## TASK INSTRUCTIONS
Check the listing below for lines with the word "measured" and say how many there are, with nothing but the number.

------------------------------

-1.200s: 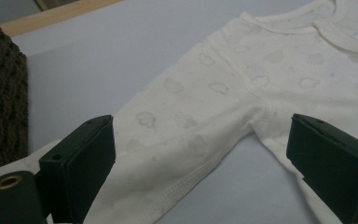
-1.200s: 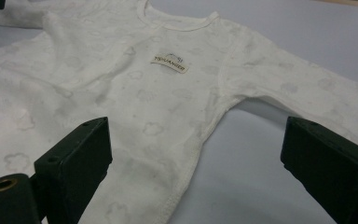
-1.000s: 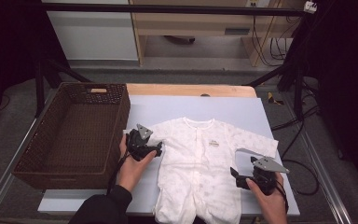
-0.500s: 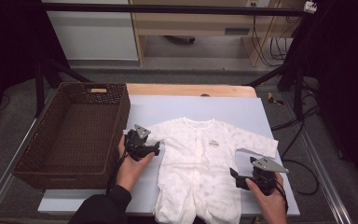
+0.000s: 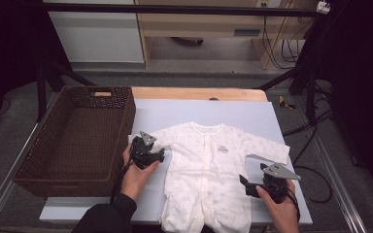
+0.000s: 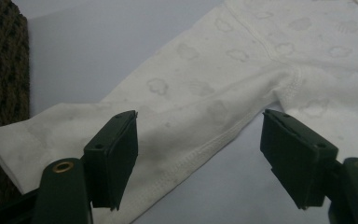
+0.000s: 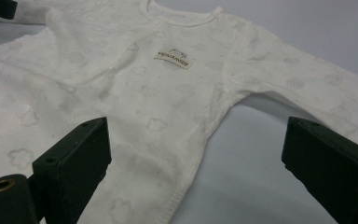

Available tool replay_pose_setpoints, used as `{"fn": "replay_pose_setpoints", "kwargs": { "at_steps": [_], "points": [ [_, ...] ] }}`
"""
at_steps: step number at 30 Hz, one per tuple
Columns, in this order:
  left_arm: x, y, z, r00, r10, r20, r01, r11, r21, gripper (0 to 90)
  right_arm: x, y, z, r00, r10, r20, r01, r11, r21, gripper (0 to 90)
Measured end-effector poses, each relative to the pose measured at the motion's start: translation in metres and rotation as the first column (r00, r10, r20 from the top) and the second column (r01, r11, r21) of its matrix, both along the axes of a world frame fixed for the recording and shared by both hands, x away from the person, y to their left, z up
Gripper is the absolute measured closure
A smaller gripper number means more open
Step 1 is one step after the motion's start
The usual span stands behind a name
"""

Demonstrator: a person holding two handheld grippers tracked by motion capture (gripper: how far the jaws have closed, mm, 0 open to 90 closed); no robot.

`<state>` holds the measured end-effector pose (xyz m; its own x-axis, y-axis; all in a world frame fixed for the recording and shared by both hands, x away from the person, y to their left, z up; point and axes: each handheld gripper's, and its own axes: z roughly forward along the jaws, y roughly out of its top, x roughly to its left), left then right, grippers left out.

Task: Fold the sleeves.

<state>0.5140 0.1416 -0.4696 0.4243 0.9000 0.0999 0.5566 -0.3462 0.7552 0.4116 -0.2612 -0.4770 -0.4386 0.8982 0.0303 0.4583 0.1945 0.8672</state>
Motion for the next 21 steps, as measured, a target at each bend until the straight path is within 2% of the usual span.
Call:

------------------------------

## TASK RESPONSE
4